• [ACTIVITY]
Using the records that follow, reproduce exactly the lines starting at the line containing "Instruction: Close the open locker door" and ending at the line containing "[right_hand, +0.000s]". Include both end lines and no pictures.
MATERIAL TO PROCESS Block Start
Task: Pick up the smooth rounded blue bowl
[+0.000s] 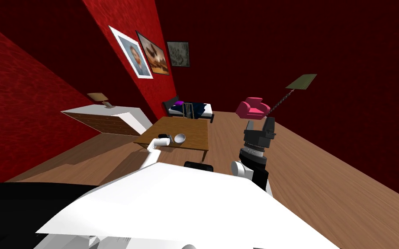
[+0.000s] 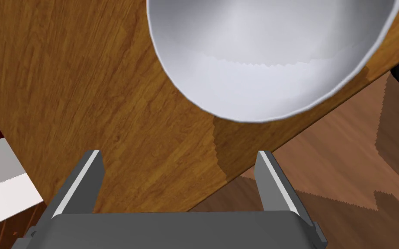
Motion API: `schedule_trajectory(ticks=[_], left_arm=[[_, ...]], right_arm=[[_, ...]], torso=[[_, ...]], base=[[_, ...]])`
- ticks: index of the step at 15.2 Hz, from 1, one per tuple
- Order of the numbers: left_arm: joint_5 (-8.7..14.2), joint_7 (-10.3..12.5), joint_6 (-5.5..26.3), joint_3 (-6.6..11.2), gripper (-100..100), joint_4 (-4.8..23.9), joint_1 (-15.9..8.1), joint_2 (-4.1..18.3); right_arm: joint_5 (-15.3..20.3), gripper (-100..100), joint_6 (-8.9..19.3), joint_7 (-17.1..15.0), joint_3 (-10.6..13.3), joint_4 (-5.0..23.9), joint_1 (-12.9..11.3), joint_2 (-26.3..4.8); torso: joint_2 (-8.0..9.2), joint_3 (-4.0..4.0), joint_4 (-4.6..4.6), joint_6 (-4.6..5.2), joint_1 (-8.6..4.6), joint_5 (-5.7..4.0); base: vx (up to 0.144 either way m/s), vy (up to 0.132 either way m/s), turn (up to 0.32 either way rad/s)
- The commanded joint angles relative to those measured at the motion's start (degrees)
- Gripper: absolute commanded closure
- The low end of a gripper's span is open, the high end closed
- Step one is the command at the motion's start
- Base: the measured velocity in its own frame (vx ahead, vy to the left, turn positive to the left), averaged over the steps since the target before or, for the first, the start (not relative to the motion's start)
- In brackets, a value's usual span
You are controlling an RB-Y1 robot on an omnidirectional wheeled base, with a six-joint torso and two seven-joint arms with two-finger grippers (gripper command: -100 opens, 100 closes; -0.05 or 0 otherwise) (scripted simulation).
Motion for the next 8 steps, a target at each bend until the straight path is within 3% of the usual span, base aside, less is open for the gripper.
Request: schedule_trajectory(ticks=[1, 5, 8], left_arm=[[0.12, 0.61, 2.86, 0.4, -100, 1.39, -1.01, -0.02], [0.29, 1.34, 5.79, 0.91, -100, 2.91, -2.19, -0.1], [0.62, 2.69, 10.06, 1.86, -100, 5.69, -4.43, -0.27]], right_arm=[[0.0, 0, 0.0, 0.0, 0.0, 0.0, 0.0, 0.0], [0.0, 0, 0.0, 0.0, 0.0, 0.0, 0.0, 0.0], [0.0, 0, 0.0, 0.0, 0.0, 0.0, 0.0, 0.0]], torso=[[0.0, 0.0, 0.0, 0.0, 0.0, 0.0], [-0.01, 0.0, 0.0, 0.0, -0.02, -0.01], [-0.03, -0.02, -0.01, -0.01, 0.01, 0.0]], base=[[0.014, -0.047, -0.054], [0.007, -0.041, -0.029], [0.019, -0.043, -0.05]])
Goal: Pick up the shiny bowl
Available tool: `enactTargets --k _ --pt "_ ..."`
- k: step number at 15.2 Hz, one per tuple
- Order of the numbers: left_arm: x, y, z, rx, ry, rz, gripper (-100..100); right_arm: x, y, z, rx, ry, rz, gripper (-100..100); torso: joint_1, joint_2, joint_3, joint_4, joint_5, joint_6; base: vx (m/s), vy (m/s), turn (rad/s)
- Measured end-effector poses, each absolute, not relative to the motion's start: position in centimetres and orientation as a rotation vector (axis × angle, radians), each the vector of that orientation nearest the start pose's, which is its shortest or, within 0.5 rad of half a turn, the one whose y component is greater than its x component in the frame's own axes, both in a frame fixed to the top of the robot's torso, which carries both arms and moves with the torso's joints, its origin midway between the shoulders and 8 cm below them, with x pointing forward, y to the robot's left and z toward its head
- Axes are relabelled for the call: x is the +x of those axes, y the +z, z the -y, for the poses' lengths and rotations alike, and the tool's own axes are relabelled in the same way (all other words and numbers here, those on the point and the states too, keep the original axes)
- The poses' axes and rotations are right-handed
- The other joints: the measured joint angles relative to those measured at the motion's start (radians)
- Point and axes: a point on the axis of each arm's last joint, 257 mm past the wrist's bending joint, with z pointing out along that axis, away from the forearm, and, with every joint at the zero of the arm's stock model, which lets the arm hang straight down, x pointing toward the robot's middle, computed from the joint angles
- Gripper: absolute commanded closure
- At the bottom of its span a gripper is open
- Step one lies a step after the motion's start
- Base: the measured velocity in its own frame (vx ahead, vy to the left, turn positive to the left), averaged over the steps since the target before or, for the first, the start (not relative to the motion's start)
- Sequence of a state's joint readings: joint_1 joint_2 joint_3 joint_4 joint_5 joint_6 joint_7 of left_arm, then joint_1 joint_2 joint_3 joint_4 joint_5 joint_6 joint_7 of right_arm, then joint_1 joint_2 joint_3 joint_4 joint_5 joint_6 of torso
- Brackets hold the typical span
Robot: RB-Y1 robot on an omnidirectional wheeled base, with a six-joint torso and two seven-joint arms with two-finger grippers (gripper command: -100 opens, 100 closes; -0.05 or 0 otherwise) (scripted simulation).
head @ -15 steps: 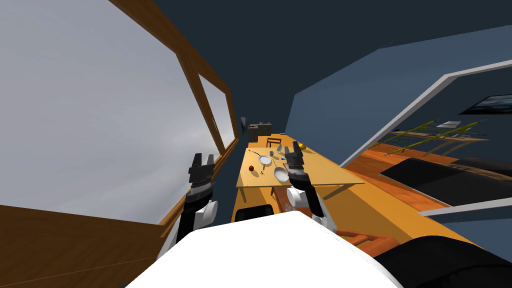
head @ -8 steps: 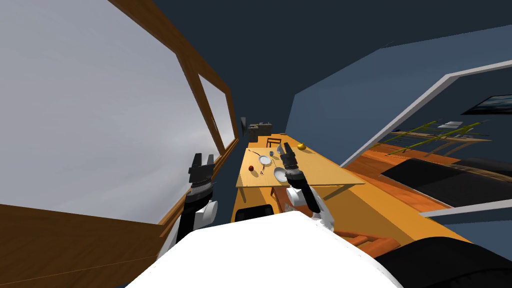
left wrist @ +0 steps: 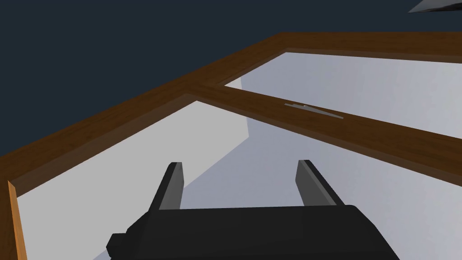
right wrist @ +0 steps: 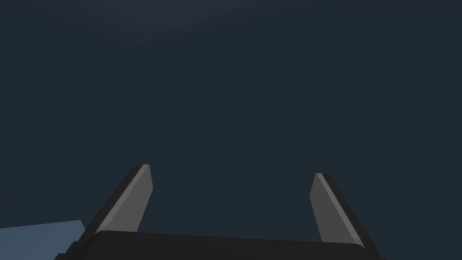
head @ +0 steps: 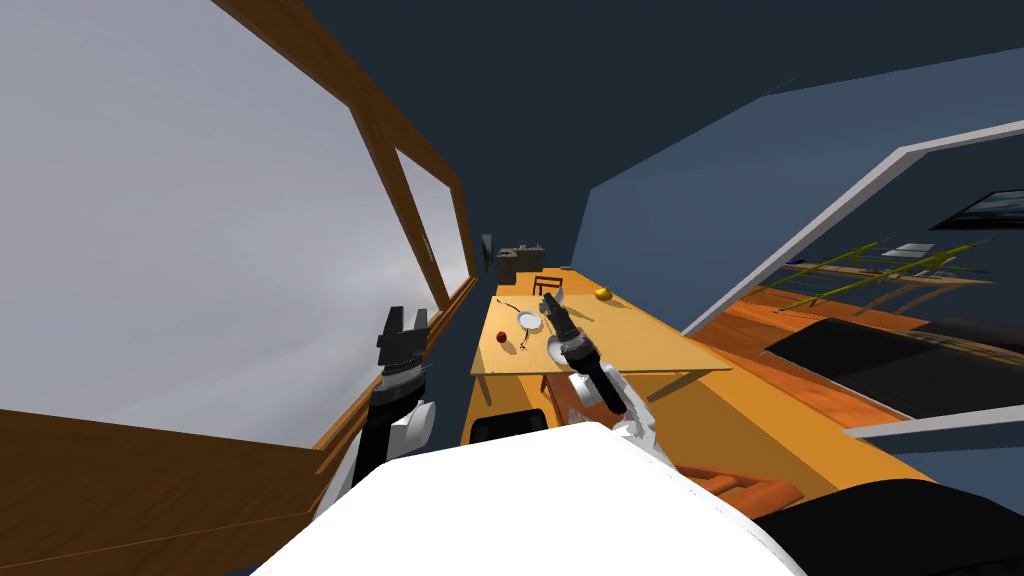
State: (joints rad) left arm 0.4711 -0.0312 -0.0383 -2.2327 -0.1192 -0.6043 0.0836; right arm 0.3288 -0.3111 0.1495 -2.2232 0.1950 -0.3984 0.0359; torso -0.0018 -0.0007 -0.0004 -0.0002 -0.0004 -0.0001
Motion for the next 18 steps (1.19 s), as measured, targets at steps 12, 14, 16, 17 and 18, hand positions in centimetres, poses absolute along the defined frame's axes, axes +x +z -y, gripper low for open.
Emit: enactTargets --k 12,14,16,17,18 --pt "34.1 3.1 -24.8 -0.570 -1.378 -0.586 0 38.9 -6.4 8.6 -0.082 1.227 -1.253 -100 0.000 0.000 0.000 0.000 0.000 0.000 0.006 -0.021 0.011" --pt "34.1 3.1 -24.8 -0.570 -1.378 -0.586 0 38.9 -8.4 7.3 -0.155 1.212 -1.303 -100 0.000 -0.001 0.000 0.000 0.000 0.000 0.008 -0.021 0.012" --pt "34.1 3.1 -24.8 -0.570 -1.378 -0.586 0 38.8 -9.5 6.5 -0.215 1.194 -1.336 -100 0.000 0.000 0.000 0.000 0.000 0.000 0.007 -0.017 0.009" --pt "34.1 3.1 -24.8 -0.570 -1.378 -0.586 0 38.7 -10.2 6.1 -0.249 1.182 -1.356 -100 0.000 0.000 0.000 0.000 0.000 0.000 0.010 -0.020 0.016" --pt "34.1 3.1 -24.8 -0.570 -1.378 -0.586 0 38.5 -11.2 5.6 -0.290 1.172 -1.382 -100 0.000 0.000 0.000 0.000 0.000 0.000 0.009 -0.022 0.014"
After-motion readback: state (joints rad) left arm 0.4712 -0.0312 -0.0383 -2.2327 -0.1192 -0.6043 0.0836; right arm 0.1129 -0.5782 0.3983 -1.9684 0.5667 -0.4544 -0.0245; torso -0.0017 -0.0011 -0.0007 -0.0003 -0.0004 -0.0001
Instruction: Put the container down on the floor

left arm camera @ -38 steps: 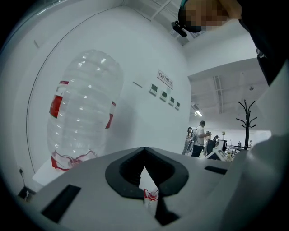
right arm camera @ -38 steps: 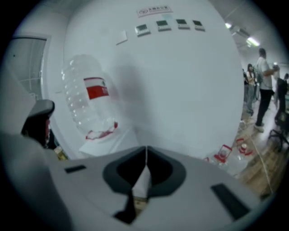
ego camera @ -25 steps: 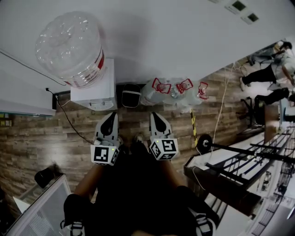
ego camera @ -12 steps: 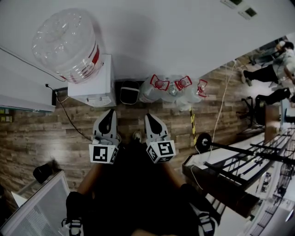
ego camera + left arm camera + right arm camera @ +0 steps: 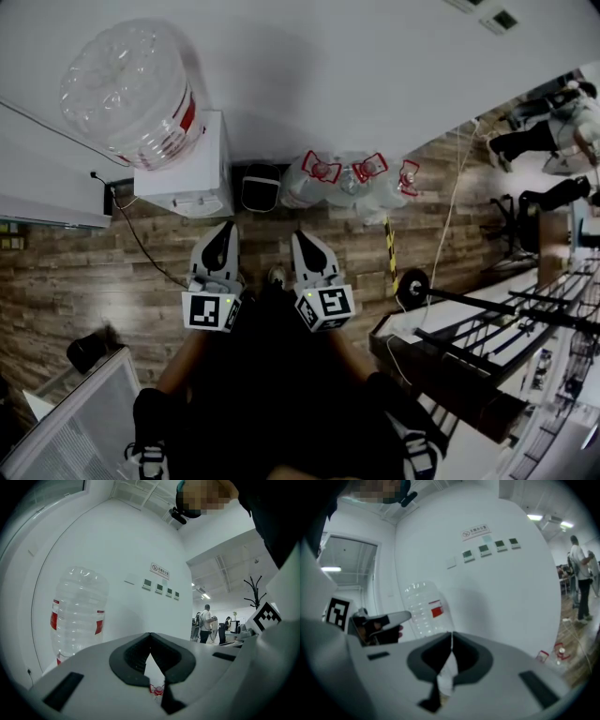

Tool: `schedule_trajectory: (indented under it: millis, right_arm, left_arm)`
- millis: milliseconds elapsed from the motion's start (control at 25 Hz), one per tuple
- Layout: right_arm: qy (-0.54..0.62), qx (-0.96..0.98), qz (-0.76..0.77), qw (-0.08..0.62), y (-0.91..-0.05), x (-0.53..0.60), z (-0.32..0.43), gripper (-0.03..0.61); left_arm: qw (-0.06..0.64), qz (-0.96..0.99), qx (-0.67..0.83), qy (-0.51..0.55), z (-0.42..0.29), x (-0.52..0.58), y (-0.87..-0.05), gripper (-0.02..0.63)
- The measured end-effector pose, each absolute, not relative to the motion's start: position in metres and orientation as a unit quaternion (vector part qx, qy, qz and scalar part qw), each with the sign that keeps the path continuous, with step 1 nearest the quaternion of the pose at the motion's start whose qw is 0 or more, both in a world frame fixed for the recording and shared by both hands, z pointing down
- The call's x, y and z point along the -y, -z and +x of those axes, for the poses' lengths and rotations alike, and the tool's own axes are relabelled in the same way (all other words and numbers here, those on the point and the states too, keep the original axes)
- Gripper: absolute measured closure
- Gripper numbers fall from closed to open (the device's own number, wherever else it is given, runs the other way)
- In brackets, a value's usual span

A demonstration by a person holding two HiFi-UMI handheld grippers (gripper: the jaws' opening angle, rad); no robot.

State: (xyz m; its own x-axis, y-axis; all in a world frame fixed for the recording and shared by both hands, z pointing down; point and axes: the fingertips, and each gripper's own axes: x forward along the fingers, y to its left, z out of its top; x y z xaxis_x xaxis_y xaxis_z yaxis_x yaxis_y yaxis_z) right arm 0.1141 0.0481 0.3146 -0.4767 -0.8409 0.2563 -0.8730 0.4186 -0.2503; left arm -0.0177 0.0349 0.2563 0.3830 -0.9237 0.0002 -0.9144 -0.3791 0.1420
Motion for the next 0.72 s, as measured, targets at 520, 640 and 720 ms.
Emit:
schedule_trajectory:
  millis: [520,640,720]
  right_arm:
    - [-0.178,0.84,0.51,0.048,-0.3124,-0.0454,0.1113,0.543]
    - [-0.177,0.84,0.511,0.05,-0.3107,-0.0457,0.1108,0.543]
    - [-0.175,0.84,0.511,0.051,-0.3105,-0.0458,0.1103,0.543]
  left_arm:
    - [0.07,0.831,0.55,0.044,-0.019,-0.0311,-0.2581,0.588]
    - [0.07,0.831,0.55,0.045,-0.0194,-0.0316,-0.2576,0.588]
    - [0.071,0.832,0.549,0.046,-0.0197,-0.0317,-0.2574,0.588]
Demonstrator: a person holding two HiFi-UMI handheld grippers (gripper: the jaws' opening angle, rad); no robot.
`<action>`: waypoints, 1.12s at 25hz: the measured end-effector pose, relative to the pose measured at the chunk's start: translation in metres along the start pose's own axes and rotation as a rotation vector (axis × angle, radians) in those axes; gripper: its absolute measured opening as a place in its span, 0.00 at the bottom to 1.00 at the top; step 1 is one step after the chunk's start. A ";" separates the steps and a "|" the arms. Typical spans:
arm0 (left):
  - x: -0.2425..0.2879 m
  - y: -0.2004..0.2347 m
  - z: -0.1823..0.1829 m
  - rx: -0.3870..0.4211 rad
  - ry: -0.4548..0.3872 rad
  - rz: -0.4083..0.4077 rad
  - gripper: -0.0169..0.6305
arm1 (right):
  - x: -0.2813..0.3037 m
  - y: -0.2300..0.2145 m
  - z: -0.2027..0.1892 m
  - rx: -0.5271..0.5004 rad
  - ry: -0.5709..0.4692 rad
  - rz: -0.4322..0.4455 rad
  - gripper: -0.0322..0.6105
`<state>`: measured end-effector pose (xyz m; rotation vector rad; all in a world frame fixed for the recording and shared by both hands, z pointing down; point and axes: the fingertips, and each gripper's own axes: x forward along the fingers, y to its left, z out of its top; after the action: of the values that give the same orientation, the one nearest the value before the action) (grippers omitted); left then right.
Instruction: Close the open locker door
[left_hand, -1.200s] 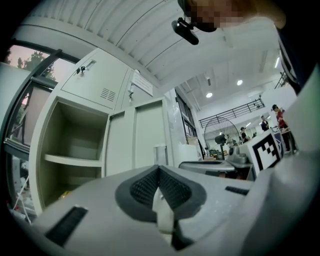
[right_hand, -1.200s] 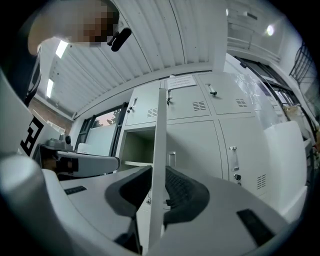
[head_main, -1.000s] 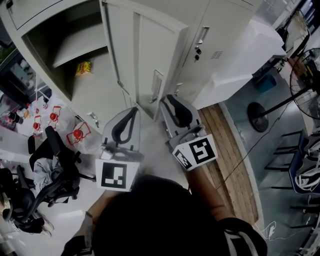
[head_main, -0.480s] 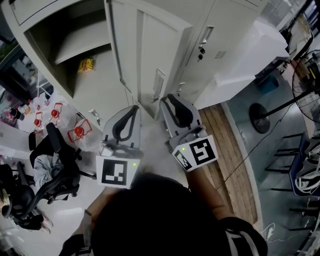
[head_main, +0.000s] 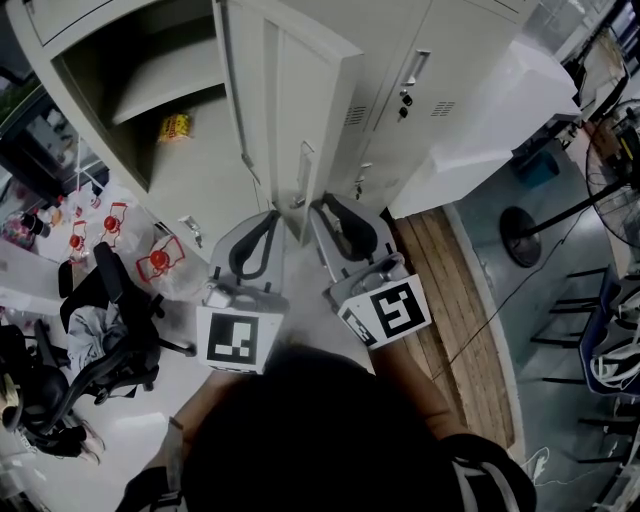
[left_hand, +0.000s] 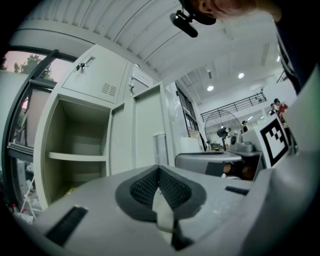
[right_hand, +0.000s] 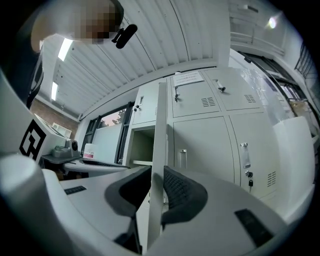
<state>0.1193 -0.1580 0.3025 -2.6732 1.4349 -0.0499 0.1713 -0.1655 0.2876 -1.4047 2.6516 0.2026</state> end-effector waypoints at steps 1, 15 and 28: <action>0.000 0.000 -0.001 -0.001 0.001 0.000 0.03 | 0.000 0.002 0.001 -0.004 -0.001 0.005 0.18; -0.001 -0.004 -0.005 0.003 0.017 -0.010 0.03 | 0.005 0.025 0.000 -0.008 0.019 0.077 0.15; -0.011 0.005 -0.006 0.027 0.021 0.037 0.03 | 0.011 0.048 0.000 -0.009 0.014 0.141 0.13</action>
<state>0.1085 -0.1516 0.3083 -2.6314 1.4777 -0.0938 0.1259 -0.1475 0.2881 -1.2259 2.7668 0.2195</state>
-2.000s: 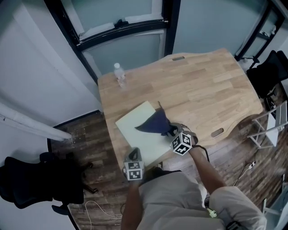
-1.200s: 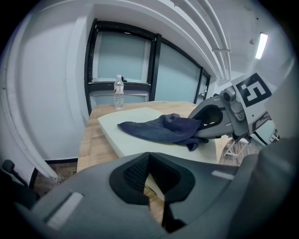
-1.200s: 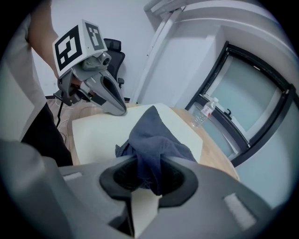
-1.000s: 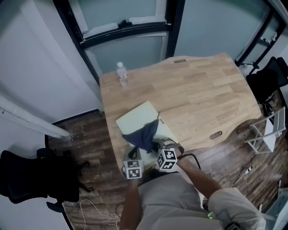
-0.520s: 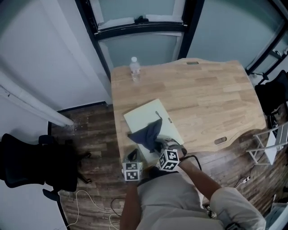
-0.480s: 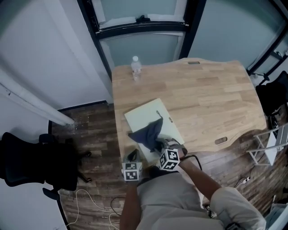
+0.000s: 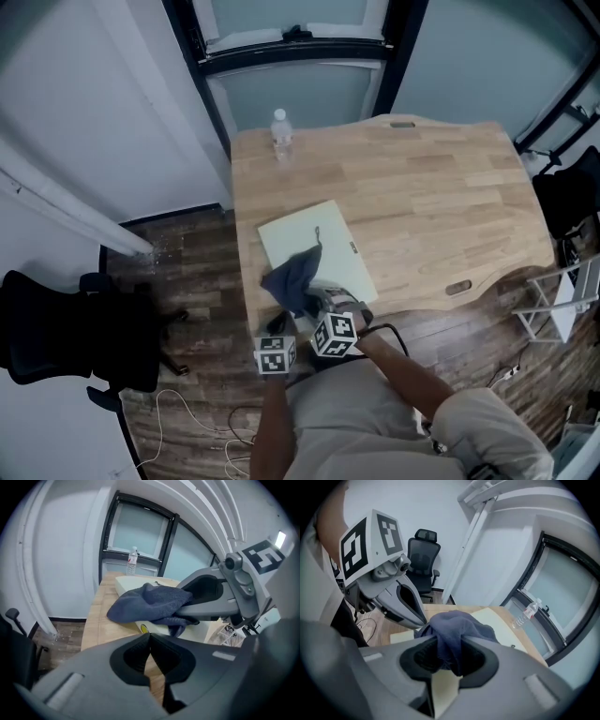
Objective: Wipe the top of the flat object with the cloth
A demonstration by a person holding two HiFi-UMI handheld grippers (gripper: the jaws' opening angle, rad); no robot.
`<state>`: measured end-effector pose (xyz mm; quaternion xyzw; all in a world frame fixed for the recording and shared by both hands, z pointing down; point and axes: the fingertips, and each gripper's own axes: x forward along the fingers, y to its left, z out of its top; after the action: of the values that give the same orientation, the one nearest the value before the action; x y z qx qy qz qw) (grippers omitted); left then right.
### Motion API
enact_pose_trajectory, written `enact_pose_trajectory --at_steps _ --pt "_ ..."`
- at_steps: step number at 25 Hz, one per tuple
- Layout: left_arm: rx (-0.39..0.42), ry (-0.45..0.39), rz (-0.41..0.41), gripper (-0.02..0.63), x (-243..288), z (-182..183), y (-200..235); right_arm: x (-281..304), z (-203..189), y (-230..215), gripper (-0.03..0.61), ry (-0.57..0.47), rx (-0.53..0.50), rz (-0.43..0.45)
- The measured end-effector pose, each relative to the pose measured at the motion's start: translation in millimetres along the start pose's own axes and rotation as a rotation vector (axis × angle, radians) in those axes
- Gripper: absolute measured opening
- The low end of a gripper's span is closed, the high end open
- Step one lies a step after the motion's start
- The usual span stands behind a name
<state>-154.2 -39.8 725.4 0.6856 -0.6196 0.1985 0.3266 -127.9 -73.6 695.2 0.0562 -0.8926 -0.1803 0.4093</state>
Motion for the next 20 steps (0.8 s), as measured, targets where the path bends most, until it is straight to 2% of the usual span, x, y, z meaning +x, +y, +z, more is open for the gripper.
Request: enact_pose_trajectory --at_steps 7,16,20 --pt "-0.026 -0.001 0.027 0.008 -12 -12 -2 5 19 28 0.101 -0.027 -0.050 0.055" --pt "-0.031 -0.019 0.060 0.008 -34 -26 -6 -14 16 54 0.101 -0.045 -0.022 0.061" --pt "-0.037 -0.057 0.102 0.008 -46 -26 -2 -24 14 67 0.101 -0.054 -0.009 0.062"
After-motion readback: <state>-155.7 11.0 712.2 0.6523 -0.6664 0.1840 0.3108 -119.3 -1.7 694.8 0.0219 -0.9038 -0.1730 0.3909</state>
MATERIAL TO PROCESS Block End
• [OUTPUT OF THE TASK]
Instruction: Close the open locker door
[left_hand, -1.200s] 
[right_hand, -1.200s] 
[head_main, -1.000s] 
[head_main, -0.480s] 
[head_main, +0.000s] 
[left_hand, +0.000s] 
[right_hand, +0.000s] 

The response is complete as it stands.